$29 Billion Worth of Food Is Wasted Every Year Because No One Knows What "Sell-By" Means

Impact

"Sell by," "Use by," "Best by" and "Eat before" are the phrases food manufacturers use to indicate freshness — and they are crazy confusing for consumers. Can you eat a yogurt if its "sell by" date was yesterday? Will your insides shrivel up if you chow down on unopened cereal that supposedly expired in 2015? 

"I think a lot of people look at the date and throw a food directly in the trash," Emily Broad Lieb, Director of the Harvard Food Law and Policy Clinic, said over the phone. 

Checking the date on a food and immediately tossing it in the garbage is a costly habit, though. According to the Food Date Labeling Act of 2016, a federal bill introduced in May 2016, Americans waste an estimated $29 billion every year because they're confused over the meaning of food date labels. This staggering amount is based on research from ReFed.com

"Honestly, it could be more," Broad Lieb said. 

Here's the kicker: Expiration dates have nothing to do with food safety. 

"Contrary to popular belief, expiration date labels often don't indicate whether food is still safe to eat," Dana Gunders, scientist at the Natural Resources Defense Council, told Fast Company. Expiration dates are really meant to indicate freshness, and they aren't regulated by the government — manufacturers are the ones scaring consumers into dumping still-good yogurts. 

So pipe down, hypochondriacs.

Roughly 20% of the food consumers waste is because of these hard-to-understand labels, and the Natural Resources Defense Council noted that the this confusion leads the average American family of four to throw out roughly $1,500 worth of food every year. 

Luckily, lawmakers are finally wising up to this expensive mess. In May 2016, Sen. Richard Blumenthal (D-Conn.) and Rep. Chellie Pingree (D-Maine) introduced the Food Date Labeling Act, which aims to standardize labels. 

Instead of three ambiguous phrases (sell-by, best by, and use before), the Food Date Labeling Act proposes replacing them with two new phrases. Each food product that requires a date label will have one of the two phrases below.  

1. "Best if used by"

This label will be used to indicate a "quality date" on groceries and ready-to-eat-food, the bill stated. 

2. "Expires on"

This reflects the date when the food product is no longer safe to eat. Broad Lieb noted that it will be up to the Federal Drug Administration and U.S. Department of Agriculture to determine which products need the safety-based "expires on" label. 

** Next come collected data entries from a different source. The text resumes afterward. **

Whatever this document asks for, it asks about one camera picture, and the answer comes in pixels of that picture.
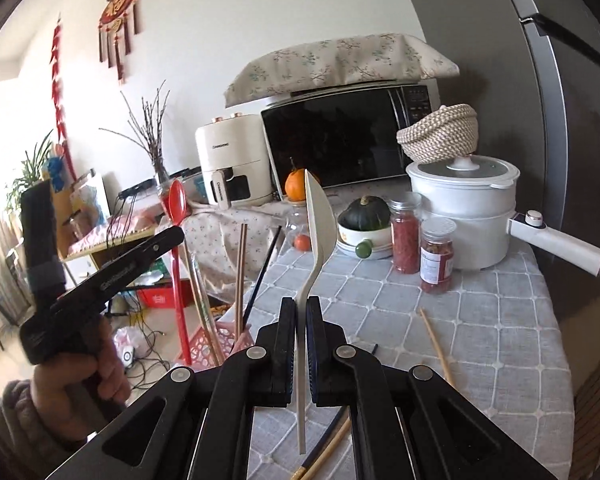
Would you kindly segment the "person's left hand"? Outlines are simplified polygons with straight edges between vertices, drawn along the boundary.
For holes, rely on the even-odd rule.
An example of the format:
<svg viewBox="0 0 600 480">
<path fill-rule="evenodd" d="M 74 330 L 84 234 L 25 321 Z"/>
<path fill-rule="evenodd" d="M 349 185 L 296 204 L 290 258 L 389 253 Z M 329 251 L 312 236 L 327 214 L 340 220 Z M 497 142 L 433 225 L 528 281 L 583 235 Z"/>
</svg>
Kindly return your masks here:
<svg viewBox="0 0 600 480">
<path fill-rule="evenodd" d="M 117 355 L 110 323 L 99 319 L 97 356 L 61 353 L 35 365 L 31 398 L 44 426 L 61 440 L 84 441 L 96 431 L 90 408 L 94 404 L 84 392 L 84 380 L 97 375 L 100 400 L 122 406 L 131 395 L 131 386 Z"/>
</svg>

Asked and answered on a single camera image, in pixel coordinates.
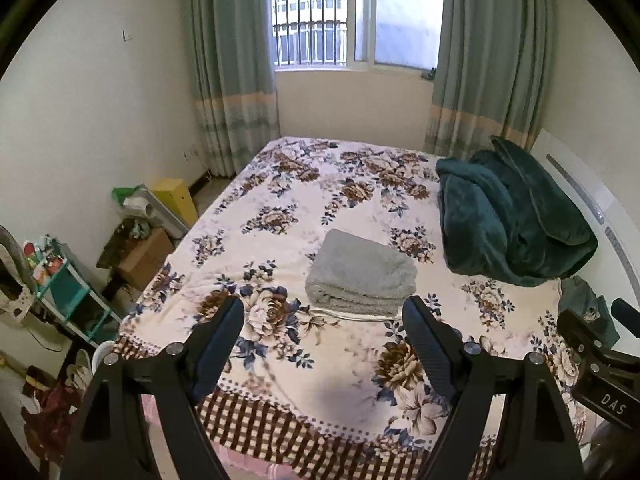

For foods that currently carry "sell by" dates, the "expires on" label could be a game changer when it comes to helping consumers avoid unnecessary waste.  

"This common sense legislation will provide consumers with clarity that will help them save money on their grocery bills and prevent perfectly safe food from going to waste," Senator Blumenthal said in a press release

Broad Lieb said over the phone that if all goes well in Washington, consumers will see these labels in two to five years. 

"With the election coming up, it's hard to tell how fast something will happen," she said, noting that food manufacturers will have two years to comply once the legislation is officially passed.

While you wait for these new labels to come to fruition, consider changing a few of your current habits.

In the meantime, you shouldn't blindly throw out foods based on sell-by dates. The USDA's FoodKeeper app, which provides information on the actual shelf life for roughly 400 products, can help you figure out which foods are still A-OK to eat. 

Get this: Even that funky-smelling milk in the back of your fridge doesn't necessarily need to be tossed. You can use sour milk as a substitute for buttermilk in homemade pancakes. (Of course, you should use your own judgment to decide what is sour and what is spoiled.)

But that fridge crisper drawer that's a graveyard of weeks-old vegetables? Yeah, you probably want to compost those bad boys.